The consolidation is expected to:
- Reduce costs through team and technology integration;
- Accelerate product innovation by combining AI, AR navigation and 3-D tools into a single event platform.
The unified suite will span event set-up, AI matchmaking, AR/AI navigation, ticketing, payments and blockchain capabilities -- supporting Nextech3D.AI's strategy of growing recurring SaaS (software-as-a-service) revenue.
About ARway Corp.
ARway, spun out from Nextech3D.AI in 2022, provides no-code, no-hardware AR navigation. Following the transaction, it will operate as a wholly owned subsidiary with its technology embedded directly into Map D.
Chief executive officer comment
"This reacquisition streamlines Nextech3D.AI into a stronger, more unified company. Integrating ARway with Map D accelerates our vision for a full AI-powered event technology suite."
Further details of the transaction:
- 38,641,161 ARway shares currently outstanding;
- 225,298,980 Nextech3D.AI shares currently outstanding;
- 19,866,921 Nextech3D.AI shares issuable as consideration;
- Deemed price of 8.3 cents per ARway share and 16.1 cents per Nextech3D.AI share.
The exchange ratio is one ARway share to be exchanged for approximately 0.514 of a Nextech3D.AI share.
Pursuant to the definitive agreement, the transaction will proceed by way of a three-cornered amalgamation, whereby ARway will amalgamate with a wholly owned subsidiary of Nextech3D.AI and shareholders of ARway will receive an aggregate of 19,866,921 Nextech3D.AI shares on a pro rata basis, calculated based upon their existing holdings of ARway.
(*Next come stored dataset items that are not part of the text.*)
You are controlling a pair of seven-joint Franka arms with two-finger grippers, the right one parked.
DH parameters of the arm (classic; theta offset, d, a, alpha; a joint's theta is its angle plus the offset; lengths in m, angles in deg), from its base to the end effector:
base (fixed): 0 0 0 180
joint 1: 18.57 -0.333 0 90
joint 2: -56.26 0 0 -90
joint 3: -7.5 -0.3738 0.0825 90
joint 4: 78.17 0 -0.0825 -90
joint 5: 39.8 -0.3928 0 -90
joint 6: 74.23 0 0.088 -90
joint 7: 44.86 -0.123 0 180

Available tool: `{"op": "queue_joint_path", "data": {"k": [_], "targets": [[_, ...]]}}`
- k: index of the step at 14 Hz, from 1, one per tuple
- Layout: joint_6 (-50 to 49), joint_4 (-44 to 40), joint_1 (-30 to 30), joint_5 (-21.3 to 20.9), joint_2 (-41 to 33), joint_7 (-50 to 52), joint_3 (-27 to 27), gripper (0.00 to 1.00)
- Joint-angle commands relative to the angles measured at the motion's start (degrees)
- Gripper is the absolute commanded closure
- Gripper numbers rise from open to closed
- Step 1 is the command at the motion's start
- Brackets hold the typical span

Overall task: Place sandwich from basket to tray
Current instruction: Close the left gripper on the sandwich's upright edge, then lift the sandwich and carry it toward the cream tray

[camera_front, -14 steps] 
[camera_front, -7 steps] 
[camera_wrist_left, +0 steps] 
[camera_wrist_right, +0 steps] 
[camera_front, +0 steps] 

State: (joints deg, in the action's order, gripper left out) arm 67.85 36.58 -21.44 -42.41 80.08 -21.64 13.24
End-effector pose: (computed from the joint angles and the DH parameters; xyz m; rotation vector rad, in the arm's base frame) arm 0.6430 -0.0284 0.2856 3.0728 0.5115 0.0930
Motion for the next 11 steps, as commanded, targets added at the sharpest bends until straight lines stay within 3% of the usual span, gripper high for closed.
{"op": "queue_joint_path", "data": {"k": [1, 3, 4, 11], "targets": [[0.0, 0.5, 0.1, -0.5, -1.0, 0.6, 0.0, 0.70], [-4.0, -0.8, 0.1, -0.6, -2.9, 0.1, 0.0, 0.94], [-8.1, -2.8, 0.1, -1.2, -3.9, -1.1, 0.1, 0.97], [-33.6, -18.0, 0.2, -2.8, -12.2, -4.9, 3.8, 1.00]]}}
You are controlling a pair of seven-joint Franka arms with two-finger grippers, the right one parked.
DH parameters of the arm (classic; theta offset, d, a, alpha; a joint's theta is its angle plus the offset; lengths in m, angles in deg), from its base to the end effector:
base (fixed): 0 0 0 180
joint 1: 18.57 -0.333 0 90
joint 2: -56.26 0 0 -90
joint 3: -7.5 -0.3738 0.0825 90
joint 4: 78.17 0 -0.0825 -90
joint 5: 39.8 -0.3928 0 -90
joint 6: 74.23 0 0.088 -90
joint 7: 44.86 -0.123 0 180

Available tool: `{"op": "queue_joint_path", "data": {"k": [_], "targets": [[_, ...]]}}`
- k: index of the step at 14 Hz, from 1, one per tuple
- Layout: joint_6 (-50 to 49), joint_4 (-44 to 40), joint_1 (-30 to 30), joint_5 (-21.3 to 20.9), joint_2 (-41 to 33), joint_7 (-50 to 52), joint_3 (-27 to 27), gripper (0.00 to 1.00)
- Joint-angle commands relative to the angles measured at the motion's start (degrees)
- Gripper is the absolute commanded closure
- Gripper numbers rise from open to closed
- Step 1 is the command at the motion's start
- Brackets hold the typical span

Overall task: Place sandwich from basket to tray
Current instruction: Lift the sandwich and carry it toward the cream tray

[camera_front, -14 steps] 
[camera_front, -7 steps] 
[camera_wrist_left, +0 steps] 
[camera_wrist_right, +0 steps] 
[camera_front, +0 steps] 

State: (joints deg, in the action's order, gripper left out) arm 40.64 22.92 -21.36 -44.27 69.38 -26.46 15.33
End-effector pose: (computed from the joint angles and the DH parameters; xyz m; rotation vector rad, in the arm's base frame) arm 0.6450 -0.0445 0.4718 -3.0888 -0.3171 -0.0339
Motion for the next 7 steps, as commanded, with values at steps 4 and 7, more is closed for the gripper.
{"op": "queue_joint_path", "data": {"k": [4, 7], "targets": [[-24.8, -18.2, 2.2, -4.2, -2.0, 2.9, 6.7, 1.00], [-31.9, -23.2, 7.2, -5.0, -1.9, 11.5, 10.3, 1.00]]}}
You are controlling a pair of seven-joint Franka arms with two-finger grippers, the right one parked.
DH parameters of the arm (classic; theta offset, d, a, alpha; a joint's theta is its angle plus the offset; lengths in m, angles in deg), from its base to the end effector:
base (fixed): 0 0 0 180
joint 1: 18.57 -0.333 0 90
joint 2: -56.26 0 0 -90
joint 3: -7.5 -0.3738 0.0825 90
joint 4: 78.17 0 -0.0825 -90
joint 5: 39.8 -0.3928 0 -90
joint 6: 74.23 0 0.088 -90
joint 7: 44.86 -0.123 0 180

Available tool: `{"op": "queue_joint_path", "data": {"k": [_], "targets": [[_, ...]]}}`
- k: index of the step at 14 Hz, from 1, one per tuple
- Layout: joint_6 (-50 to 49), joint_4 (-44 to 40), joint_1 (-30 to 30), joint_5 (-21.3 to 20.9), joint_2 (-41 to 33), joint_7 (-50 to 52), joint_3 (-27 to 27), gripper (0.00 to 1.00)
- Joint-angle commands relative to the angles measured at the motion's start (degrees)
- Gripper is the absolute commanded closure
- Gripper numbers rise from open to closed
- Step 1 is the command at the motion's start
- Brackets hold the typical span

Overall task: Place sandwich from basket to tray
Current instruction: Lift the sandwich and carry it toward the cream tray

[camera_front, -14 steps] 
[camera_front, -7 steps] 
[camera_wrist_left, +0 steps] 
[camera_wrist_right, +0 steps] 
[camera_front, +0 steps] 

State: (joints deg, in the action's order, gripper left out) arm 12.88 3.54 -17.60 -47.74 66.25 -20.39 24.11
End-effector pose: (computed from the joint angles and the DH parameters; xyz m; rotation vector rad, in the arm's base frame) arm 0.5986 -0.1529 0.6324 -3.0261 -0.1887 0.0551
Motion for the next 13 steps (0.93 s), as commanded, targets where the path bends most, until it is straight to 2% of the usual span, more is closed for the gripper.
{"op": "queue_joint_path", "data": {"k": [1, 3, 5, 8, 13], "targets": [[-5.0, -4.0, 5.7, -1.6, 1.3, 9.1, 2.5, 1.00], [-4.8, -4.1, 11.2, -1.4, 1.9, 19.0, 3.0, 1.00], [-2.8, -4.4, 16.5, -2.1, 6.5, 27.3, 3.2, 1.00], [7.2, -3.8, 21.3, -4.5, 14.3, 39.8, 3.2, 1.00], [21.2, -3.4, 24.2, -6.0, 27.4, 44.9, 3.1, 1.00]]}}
There are currently an aggregate 38,641,161 ARway shares and no convertible securities of ARway issued and outstanding. Accordingly, based on the exchange ratio and assuming no other share issuances by ARway, shareholders of ARway will receive approximately 0.514 Nextech3D.AI share in exchange for each ARway share held.
The deemed price for each ARway share to be acquired pursuant to the transaction shall be 8.3 cents, resulting in an aggregate valuation of ARway of approximately $3.2-million or such other price as permitted by applicable regulatory authorities, including the Canadian Securities Exchange. It is expected that following completion of the transaction, the current holders of ARway shares will hold approximately 8.1 per cent of the outstanding Nextech3D.AI shares immediately following closing on a non-diluted basis, based on an aggregate of 225,298,980 Nextech3D.AI shares currently issued and outstanding.
There are not expected to be any changes to the management of either Nextech3D.AI or ARway as a result of the transaction. The ARway shares will be delisted from the CSE upon completion of the transaction. This is a related party transaction under applicable securities regulations.
Completion of the transaction remains subject to the receipt of ARway shareholder approval, CSE approval and customary closing conditions. A notice of meeting and circular with full details will be filed on SEDAR+ in due course. There can be no assurance that the transaction will be completed as proposed or at all.
Further details about the proposed transaction will be provided in a disclosure document to be prepared and filed in connection therewith. Investors are cautioned that, except as disclosed in the disclosure document to be prepared in connection with the transaction, any information released or received with respect to the foregoing matters may not be accurate or complete and should not be relied upon.
We seek Safe Harbor.
© 2025 Canjex Publishing Ltd. All rights reserved.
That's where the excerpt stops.